## TASK ITEM
In the records, find each line where "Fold" occurs, and copy it.

DATA FOR THIS EXERCISE section start

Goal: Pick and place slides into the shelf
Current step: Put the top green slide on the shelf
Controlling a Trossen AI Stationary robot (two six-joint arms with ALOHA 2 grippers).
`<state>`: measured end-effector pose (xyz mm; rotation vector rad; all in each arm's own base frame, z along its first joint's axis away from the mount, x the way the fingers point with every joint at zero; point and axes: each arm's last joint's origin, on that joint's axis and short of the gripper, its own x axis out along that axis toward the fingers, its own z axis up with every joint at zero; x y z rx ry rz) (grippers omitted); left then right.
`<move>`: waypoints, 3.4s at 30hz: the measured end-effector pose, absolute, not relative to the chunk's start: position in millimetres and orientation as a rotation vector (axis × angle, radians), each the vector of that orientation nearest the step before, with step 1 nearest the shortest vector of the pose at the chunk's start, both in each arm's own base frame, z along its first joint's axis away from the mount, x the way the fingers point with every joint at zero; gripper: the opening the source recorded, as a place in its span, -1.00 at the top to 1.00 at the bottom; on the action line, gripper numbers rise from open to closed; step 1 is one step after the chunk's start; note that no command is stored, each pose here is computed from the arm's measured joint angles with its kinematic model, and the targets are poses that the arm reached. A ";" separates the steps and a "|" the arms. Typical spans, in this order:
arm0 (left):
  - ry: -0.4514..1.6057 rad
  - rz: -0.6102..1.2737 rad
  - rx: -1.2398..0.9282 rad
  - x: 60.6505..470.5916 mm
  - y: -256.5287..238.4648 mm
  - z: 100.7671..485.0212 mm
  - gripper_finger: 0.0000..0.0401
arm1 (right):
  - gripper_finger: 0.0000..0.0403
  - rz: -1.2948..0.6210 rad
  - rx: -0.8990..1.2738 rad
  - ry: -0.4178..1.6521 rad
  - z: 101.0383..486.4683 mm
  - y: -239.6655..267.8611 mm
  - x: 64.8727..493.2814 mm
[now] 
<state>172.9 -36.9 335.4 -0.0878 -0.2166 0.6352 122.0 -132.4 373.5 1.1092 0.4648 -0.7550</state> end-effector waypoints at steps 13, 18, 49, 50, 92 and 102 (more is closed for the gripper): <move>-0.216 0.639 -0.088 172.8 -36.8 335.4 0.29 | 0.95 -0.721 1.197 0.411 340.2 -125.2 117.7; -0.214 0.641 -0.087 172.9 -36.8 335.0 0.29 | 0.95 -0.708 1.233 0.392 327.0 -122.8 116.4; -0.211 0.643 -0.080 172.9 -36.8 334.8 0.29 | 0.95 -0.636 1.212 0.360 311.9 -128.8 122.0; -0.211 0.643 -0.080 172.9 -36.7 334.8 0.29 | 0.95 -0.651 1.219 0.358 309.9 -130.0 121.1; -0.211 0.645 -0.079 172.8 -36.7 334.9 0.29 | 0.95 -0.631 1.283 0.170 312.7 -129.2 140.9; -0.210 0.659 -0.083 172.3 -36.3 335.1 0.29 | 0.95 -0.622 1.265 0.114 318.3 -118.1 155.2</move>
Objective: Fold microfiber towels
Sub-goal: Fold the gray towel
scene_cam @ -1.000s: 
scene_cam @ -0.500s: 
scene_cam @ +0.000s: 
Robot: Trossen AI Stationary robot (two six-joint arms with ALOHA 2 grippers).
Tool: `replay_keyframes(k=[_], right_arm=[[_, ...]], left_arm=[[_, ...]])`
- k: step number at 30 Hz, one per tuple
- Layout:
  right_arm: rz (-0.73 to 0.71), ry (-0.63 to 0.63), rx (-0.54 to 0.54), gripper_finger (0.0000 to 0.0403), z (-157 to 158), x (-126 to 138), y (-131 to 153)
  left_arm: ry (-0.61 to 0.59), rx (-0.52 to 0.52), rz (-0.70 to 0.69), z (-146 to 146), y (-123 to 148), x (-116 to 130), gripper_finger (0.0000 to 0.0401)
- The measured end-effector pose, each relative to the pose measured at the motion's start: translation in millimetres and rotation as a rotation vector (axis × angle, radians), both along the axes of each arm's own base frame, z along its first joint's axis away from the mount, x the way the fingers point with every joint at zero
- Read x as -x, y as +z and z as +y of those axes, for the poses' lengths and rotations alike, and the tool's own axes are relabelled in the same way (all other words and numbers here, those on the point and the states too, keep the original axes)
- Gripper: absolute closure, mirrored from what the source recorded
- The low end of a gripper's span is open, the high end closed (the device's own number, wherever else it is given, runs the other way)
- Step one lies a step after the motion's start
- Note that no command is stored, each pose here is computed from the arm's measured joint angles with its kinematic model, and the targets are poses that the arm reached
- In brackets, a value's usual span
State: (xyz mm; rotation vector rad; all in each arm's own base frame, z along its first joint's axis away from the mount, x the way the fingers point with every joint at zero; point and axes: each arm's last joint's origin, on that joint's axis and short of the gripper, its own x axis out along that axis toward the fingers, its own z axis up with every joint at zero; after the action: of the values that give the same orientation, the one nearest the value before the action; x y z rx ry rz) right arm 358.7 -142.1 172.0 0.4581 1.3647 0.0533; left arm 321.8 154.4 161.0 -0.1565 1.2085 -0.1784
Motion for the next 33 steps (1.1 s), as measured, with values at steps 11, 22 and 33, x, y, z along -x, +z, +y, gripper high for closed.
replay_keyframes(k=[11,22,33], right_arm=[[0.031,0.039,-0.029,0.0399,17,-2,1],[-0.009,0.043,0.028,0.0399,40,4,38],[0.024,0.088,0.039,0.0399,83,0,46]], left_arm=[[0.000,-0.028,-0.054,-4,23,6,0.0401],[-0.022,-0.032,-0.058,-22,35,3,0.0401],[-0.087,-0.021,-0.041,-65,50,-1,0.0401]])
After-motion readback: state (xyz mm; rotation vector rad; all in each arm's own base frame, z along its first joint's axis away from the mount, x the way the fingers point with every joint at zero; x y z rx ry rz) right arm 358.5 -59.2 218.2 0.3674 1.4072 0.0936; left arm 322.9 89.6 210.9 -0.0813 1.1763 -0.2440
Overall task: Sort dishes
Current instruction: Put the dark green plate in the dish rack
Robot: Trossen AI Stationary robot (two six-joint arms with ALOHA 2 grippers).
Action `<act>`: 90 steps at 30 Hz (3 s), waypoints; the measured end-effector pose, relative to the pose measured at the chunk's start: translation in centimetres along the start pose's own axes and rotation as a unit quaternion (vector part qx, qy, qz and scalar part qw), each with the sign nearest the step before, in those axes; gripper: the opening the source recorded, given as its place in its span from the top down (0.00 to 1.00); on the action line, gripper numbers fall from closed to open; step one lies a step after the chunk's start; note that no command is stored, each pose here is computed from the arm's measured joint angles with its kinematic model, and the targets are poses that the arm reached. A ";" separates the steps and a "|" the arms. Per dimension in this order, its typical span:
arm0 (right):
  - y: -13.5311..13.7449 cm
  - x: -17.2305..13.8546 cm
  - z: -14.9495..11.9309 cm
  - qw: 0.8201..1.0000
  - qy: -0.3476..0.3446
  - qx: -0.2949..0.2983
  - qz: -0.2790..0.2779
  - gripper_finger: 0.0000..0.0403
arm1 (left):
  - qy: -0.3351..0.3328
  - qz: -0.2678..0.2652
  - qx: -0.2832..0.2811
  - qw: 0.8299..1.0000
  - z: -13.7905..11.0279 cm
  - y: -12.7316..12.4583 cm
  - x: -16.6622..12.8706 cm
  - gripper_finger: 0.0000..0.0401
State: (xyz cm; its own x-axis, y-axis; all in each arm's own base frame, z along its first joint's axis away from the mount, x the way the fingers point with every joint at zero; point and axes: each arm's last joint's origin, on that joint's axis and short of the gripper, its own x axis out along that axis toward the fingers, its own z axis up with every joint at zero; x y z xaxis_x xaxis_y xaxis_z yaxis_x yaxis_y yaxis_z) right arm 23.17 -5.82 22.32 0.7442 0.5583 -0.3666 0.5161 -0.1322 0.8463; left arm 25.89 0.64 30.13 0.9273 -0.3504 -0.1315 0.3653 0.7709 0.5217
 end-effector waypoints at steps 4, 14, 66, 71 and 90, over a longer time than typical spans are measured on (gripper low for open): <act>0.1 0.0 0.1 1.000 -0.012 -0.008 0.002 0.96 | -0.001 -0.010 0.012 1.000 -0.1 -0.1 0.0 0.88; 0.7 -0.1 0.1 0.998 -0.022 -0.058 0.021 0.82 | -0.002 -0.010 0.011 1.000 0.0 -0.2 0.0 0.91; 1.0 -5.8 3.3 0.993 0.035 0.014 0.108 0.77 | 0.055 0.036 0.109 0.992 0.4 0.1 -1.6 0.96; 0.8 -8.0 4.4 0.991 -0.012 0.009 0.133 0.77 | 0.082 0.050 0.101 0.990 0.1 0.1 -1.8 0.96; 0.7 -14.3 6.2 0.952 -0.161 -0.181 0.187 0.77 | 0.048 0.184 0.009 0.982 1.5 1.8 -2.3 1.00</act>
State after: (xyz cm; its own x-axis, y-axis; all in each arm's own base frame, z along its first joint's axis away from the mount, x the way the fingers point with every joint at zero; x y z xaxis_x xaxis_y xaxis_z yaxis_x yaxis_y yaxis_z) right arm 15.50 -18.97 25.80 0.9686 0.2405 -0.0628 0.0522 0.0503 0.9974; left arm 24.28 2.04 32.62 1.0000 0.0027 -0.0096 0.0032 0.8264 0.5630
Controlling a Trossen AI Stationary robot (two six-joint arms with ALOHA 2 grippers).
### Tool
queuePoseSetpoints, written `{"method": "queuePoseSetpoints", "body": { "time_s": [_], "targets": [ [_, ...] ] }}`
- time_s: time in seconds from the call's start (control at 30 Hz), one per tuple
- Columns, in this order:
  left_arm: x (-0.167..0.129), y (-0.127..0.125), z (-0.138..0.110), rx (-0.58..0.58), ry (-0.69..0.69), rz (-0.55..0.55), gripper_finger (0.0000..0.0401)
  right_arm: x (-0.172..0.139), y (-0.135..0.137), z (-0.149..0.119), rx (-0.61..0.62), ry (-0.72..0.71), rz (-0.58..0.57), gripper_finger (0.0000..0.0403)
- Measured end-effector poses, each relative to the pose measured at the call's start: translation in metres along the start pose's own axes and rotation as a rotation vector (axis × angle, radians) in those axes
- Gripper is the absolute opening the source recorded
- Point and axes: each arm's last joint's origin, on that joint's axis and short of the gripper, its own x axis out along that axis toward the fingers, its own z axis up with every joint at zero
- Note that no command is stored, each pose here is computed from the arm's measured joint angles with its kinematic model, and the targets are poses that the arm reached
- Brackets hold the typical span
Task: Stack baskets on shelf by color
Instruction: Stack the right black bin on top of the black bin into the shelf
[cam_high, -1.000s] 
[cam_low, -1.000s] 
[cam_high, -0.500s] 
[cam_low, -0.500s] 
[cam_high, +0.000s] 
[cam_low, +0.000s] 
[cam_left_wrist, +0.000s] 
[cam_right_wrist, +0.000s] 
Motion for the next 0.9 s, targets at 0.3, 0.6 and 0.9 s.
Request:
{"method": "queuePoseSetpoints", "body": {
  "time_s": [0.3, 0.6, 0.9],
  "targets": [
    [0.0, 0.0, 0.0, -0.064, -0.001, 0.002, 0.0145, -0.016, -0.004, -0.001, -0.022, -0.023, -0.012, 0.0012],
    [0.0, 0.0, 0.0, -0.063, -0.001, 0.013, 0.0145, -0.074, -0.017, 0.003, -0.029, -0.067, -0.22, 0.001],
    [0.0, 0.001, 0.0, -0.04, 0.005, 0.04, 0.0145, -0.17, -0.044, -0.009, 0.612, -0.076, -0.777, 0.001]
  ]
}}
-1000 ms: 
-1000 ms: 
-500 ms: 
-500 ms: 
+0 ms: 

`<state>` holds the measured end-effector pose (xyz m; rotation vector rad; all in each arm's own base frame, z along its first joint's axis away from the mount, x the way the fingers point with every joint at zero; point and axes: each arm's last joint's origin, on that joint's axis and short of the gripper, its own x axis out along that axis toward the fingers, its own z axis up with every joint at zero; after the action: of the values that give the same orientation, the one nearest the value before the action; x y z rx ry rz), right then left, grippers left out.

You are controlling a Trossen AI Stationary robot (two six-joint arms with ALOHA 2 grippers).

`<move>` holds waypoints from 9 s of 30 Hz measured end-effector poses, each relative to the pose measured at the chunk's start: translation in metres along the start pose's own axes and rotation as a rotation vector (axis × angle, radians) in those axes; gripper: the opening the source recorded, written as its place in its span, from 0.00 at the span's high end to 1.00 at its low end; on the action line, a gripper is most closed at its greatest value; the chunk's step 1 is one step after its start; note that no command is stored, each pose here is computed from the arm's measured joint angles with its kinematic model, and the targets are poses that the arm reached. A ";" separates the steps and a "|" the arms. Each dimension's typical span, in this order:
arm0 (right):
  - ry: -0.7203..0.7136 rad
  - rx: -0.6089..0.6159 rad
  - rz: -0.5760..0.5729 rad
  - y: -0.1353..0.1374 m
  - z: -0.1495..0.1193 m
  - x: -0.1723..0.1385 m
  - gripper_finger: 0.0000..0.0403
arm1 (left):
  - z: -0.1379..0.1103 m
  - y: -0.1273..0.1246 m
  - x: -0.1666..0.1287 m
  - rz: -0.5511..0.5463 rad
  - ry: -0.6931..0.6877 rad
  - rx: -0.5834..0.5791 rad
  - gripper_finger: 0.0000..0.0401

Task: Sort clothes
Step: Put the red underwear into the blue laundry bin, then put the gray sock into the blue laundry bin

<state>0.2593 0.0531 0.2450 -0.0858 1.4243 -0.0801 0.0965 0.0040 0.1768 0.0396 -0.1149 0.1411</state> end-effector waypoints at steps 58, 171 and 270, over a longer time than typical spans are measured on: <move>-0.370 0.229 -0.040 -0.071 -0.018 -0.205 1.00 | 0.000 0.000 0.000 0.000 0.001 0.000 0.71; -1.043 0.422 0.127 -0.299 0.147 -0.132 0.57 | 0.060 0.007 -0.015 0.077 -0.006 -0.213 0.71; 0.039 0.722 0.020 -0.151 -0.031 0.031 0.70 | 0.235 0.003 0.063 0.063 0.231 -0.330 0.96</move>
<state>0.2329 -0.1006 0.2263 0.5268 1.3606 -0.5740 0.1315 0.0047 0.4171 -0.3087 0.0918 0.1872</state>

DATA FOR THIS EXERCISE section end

## RESPONSE
Objective: Fold microfiber towels
Sub-goal: Fold the gray towel

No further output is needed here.